## TASK INSTRUCTIONS
Transcribe everything in the listing below exactly, except the pictures.

## SOURCE DATA
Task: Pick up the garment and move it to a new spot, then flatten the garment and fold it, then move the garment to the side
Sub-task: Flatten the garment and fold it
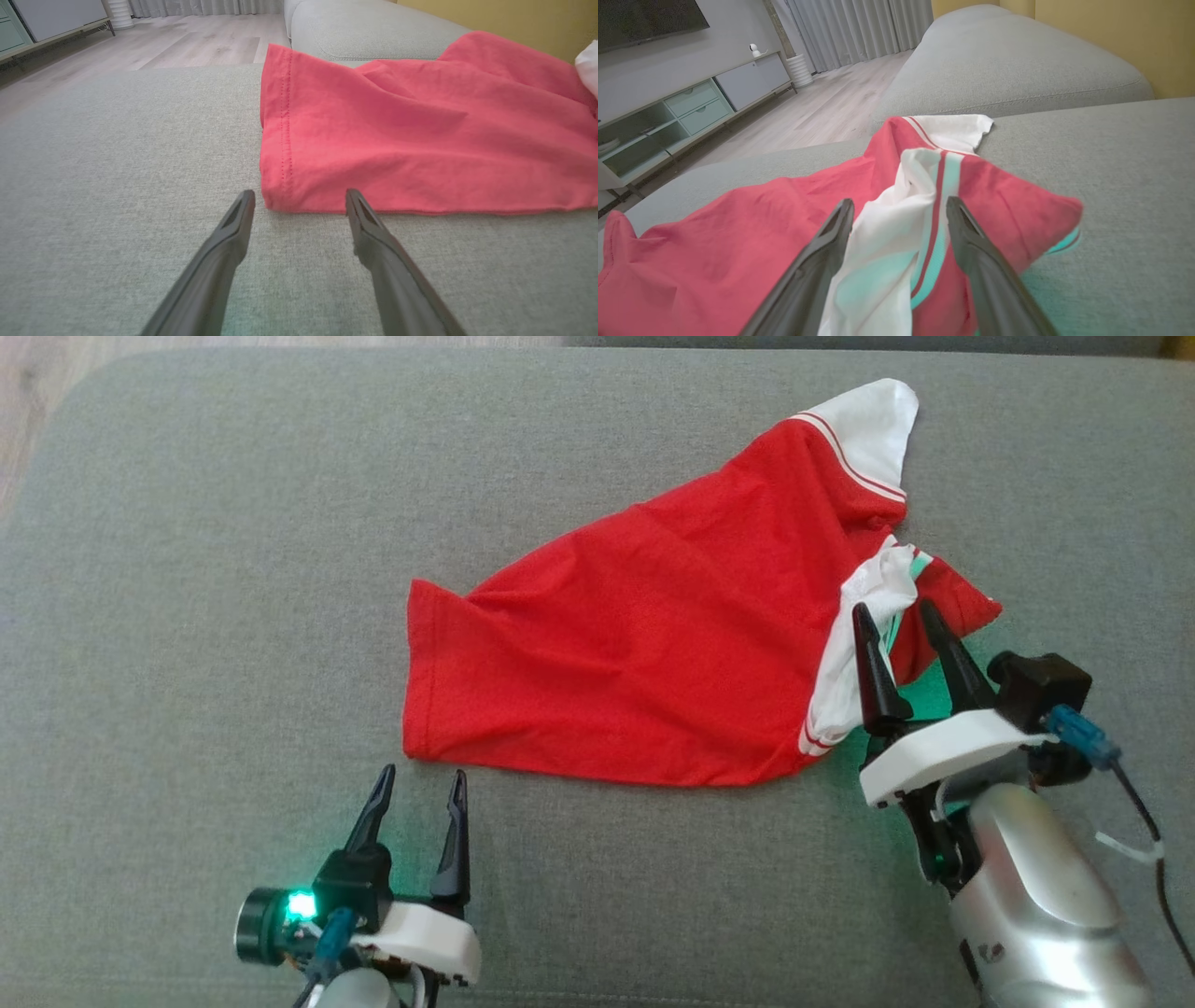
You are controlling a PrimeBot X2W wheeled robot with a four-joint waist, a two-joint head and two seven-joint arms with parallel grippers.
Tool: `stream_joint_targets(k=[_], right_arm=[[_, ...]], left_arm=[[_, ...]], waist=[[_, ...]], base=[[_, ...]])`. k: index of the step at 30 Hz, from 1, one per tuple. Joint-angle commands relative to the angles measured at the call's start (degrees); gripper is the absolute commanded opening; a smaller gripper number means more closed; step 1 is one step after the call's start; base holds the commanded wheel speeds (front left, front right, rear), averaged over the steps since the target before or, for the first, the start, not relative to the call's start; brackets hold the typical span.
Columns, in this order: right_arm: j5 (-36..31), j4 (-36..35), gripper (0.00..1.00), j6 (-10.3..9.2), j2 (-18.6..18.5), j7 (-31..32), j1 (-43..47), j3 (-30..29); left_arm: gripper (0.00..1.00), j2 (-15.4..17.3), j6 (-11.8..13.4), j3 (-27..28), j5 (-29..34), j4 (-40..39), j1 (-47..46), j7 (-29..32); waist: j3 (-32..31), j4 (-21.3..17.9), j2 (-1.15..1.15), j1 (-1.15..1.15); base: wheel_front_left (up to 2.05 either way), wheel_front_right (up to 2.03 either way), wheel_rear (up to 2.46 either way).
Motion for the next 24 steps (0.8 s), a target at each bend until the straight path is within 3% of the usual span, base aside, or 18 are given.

## RESULT
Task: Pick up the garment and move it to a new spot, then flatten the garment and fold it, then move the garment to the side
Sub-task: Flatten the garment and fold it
You are controlling a PrimeBot X2W wheeled robot with a four-joint waist, a two-joint head and two seven-joint arms with parallel grippers.
Tool: `stream_joint_targets(k=[_], right_arm=[[_, ...]], left_arm=[[_, ...]], waist=[[_, ...]], base=[[_, ...]])`. k: index of the step at 30 Hz, from 1, one per tuple. Joint-angle commands relative to the angles measured at the call's start (degrees); gripper is the absolute commanded opening; a smaller gripper number means more closed; step 1 is one step after the call's start; base holds the commanded wheel speeds (front left, front right, rear), averaged over the steps since the target before or, for the first, the start, not relative to the call's start; brackets hold the typical span.
Columns, in this order: right_arm: j5 (-36..31), j4 (-36..35), gripper (0.00..1.00), j6 (-10.3..9.2), j2 (-18.6..18.5), j7 (-31..32), j1 (-43..47), j3 (-30..29); left_arm: gripper (0.00..1.00), j2 (-15.4..17.3), j6 (-11.8..13.4), j3 (-27..28), j5 (-29..34), j4 (-40..39), j1 (-47..46), j7 (-29..32); waist: j3 (-32..31), j4 (-21.3..17.9), j2 (-1.15..1.15), j1 (-1.15..1.15); base: wheel_front_left (up to 2.05 either way), wheel_front_right (up to 2.03 either way), wheel_rear (up to 2.46 either way).
Motion for the next 24 steps (0.8 s), a target at each bend until the straight path is within 3% of the usual span, base aside, or 18 are given.

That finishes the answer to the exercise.